Lafayette cocked an eyebrow. “Protesting too much, are they?”
“I should say. Look at him, stalking that star-struck heiress. Field mouse, meet hawk.” Penny mimed sticking a finger down her throat. “He’s about as effeminate as the Duke of Wellington’s stallion, and I have it on good authority that the drugs he’s taking both prolong and fortify the performance, if you get my drift. Sheridan, I mean, not the duke’s horse.”
Lizzie chortled, slapping her thighs. Too late, Eliza clapped a hand over her own mouth.
Penny widened her eyes. “What?”
“Ahem. Nothing. You remind me of a friend, that’s all.”
“So if half a dozen people within earshot could outpaint Sheridan in a heartbeat,” remarked Lafayette, “and no blackmail was involved, then why did Dalziel think the world of him?”
“Quite clever for a man, aren’t you?” Penny gave a condescending smile. “Some say Sheridan laid a hex on him.
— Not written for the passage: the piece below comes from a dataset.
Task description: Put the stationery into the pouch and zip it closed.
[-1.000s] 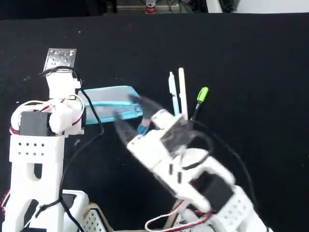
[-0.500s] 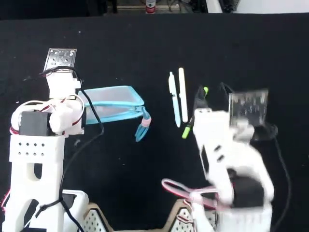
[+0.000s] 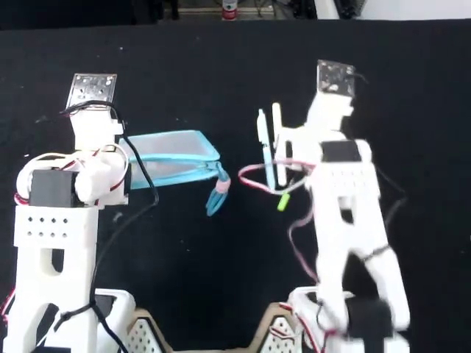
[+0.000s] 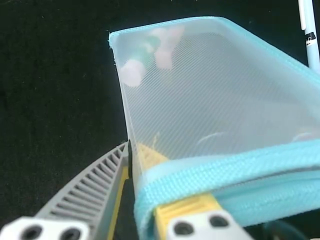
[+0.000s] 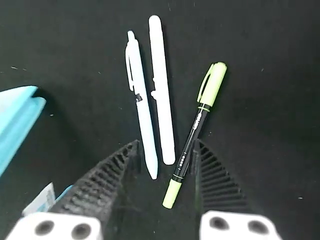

Traded his soul to the Devil, don’t you know, for Dalziel’s patronage. Or was it for a few added inches to his male member?”
Eliza laughed. “And how, pray, did he forge this diabolical pact?”
“Summoning rituals, bathing in the blood of virgins, the usual.” Penny chuckled. “Apparently London’s positively riddled with evil covens holding séances in the dead of night, where they smoke delightful substances and copulate frantically in groups while imagining their lovers to be Satan. Why am I never invited to these occult debaucheries? That’s what I’d like to know.”
“I confess, I heard something about how Sir Dalziel died. People are whispering about rituals.”